# Found good homes for 2 more of the Found puppies



## Jige (Mar 17, 2011)

Love Bug went home with a young girl on Saturday. He dad had recently gotten a golden retriever and she has been wanting a pup for sometime She thought it would be fun for them to train together. Love Bugs new name is Bailey. The girl had went shopping the day before bought her a new collar, leash, toy and bed. I know that she will be loved to pieces. 
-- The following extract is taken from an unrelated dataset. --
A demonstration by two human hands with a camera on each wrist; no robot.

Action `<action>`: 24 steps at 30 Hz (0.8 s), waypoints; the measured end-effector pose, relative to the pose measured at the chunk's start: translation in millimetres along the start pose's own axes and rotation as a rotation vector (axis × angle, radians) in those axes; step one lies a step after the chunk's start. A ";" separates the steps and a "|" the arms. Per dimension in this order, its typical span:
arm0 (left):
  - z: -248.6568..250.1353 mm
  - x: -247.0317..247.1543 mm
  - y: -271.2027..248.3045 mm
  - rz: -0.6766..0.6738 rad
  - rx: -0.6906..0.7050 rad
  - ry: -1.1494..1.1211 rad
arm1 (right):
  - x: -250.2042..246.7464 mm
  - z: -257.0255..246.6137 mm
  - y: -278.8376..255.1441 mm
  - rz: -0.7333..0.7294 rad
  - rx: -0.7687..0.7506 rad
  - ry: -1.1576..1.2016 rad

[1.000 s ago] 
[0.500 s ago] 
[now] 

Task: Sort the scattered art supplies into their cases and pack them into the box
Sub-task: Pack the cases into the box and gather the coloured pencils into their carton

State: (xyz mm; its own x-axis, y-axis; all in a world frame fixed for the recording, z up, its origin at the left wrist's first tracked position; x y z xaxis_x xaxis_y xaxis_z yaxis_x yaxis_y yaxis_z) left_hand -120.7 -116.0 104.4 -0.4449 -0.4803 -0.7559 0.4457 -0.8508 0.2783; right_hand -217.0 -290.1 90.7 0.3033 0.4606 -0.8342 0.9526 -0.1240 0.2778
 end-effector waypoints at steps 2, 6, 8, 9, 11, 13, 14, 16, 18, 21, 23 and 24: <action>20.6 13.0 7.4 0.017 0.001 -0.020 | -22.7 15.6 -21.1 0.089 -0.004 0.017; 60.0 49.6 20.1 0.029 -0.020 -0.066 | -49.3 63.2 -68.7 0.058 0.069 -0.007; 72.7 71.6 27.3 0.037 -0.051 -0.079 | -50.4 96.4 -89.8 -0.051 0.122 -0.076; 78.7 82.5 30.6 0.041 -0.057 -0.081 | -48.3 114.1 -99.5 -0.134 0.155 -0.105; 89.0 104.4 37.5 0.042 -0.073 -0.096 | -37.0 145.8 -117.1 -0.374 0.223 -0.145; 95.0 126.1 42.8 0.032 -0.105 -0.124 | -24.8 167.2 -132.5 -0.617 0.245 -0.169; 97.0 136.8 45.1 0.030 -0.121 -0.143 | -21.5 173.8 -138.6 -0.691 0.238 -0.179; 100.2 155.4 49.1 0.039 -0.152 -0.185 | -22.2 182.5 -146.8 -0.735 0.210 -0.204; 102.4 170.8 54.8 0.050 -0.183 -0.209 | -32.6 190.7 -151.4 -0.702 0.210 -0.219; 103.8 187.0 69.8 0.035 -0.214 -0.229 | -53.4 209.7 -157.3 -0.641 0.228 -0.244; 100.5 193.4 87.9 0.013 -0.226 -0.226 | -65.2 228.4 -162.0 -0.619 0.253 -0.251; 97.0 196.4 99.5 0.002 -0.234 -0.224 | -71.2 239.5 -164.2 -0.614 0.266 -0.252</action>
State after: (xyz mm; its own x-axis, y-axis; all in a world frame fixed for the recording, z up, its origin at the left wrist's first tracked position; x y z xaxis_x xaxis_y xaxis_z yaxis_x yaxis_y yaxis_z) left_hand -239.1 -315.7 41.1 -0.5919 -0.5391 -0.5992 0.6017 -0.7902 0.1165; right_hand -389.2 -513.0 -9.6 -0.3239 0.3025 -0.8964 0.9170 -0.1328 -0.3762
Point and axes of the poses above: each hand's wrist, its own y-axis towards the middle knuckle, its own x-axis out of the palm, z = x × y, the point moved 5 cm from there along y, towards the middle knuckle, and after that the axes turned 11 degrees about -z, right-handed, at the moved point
The second one to find a home was Puppy. I know alot of you thought she was sweetheart and liked her best. She is now living on 12acre farm with a german shepherd/lab cross that was a rescue. She has 11 doggie cousins. These people were super nice and were interested in my dog club they are living in a town that is only about 8miles from the club. The guy really liked the price and thought is sounded liek fun. I hope they show up we are going to keep in contact with email but it would be fun to see her grow up.


----------



## mylissyk (Feb 25, 2007)

Good job! Sounds like they are going to be happy puppies. How many do you have left?


----------



## nolefan (Nov 6, 2009)

So glad to hear you feel good about their homes... They certainly deserve it. Thank you.


----------



## Karen519 (Aug 21, 2006)

*General V*

General V

Sounds like both puppies found wonderful, loving, homes!!
They owe their happy lives to you!!


----------



## CAROLINA MOM (May 12, 2009)

This is wonderful news, sounds like they both have gone to very loving homes.


----------



## Jige (Mar 17, 2011)

I have one that deffinately needs a home. I have a college boy coming to look at her in an hr or so. He hunts waterfowl lives on the lake right now. His previous dog was a beagle that passed due to old age. He sounded nice on the phone. Said he had the money for her spay and didnt hesitate when I said I needed proof she was spayed sent to me. 
Then there is this pup








I absolutely love her. She is a thinker she will need a strong/firm but loving hand to train her. She is unlike the other pups. I know I should just work at find her a home but part of me wants to keep her along with the little male. I do have the money set aside to spay her and neuter him. Right now I have the time since I am not working. But is it fair to her to live here with me and my other dogs or should I keep looking for just the right home for her. I am afraid that if I am not careful she will end up on a chain in someone backyard or worse.


----------



## Nyahsmommy (Jul 23, 2011)

General V said:


> I have one that deffinately needs a home. I have a college boy coming to look at her in an hr or so. He hunts waterfowl lives on the lake right now. His previous dog was a beagle that passed due to old age. He sounded nice on the phone. Said he had the money for her spay and didnt hesitate when I said I needed proof she was spayed sent to me.
> Then there is this pup
> 
> 
> ...


 
She is gorgeous and sounds like a doll. It sounds like you really love her and she would do well growing up with a sibling I'm sure. If I were you I would talk to this guy in person and grill him. If you don't think he can provide a good stable home or get a weird feeling, then I say keep her.


----------



## Jige (Mar 17, 2011)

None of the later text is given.